## DATA PROVIDED
▼

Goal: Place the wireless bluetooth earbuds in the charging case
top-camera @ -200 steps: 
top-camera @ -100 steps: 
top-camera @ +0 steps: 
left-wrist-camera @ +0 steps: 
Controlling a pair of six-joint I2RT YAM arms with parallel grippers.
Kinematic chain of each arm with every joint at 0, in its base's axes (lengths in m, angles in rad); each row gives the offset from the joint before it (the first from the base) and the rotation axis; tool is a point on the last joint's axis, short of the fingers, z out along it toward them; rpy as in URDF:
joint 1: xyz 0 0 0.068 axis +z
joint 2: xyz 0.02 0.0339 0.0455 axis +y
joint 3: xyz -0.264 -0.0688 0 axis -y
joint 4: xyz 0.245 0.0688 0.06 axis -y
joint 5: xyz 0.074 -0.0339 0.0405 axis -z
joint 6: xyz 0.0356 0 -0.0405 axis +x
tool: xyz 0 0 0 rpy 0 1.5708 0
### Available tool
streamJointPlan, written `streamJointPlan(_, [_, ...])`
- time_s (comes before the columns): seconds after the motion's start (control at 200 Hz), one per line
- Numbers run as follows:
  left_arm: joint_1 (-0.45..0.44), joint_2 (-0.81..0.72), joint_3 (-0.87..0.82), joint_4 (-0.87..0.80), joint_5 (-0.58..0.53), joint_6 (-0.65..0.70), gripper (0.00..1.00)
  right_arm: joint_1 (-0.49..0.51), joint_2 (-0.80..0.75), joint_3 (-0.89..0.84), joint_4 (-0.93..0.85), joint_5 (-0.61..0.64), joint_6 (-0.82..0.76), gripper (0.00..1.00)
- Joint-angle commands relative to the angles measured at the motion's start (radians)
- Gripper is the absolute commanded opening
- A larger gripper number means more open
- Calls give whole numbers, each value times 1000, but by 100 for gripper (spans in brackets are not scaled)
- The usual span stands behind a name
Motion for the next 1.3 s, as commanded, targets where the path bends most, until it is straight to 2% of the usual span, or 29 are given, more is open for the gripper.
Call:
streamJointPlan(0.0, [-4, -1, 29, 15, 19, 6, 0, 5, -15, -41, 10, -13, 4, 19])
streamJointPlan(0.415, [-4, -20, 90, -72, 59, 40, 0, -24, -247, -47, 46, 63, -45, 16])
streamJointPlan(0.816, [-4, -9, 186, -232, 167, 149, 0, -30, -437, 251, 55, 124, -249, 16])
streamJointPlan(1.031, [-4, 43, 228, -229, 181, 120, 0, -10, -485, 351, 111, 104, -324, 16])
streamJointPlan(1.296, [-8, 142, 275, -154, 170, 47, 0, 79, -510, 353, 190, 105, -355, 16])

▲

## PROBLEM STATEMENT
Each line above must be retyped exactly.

## FINISHED TASK
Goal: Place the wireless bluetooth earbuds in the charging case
top-camera @ -200 steps: 
top-camera @ -100 steps: 
top-camera @ +0 steps: 
left-wrist-camera @ +0 steps: 
Controlling a pair of six-joint I2RT YAM arms with parallel grippers.
Kinematic chain of each arm with every joint at 0, in its base's axes (lengths in m, angles in rad); each row gives the offset from the joint before it (the first from the base) and the rotation axis; tool is a point on the last joint's axis, short of the fingers, z out along it toward them; rpy as in URDF:
joint 1: xyz 0 0 0.068 axis +z
joint 2: xyz 0.02 0.0339 0.0455 axis +y
joint 3: xyz -0.264 -0.0688 0 axis -y
joint 4: xyz 0.245 0.0688 0.06 axis -y
joint 5: xyz 0.074 -0.0339 0.0405 axis -z
joint 6: xyz 0.0356 0 -0.0405 axis +x
tool: xyz 0 0 0 rpy 0 1.5708 0
### Available tool
streamJointPlan, written `streamJointPlan(_, [_, ...])`
- time_s (comes before the columns): seconds after the motion's start (control at 200 Hz), one per line
- Numbers run as follows:
  left_arm: joint_1 (-0.45..0.44), joint_2 (-0.81..0.72), joint_3 (-0.87..0.82), joint_4 (-0.87..0.80), joint_5 (-0.58..0.53), joint_6 (-0.65..0.70), gripper (0.00..1.00)
  right_arm: joint_1 (-0.49..0.51), joint_2 (-0.80..0.75), joint_3 (-0.89..0.84), joint_4 (-0.93..0.85), joint_5 (-0.61..0.64), joint_6 (-0.82..0.76), gripper (0.00..1.00)
- Joint-angle commands relative to the angles measured at the motion's start (radians)
- Gripper is the absolute commanded opening
- A larger gripper number means more open
- Calls give whole numbers, each value times 1000, but by 100 for gripper (spans in brackets are not scaled)
- The usual span stands behind a name
Motion for the next 1.3 s, as commanded, targets where the path bends most, until it is straight to 2% of the usual span, or 29 are given, more is open for the gripper.
Call:
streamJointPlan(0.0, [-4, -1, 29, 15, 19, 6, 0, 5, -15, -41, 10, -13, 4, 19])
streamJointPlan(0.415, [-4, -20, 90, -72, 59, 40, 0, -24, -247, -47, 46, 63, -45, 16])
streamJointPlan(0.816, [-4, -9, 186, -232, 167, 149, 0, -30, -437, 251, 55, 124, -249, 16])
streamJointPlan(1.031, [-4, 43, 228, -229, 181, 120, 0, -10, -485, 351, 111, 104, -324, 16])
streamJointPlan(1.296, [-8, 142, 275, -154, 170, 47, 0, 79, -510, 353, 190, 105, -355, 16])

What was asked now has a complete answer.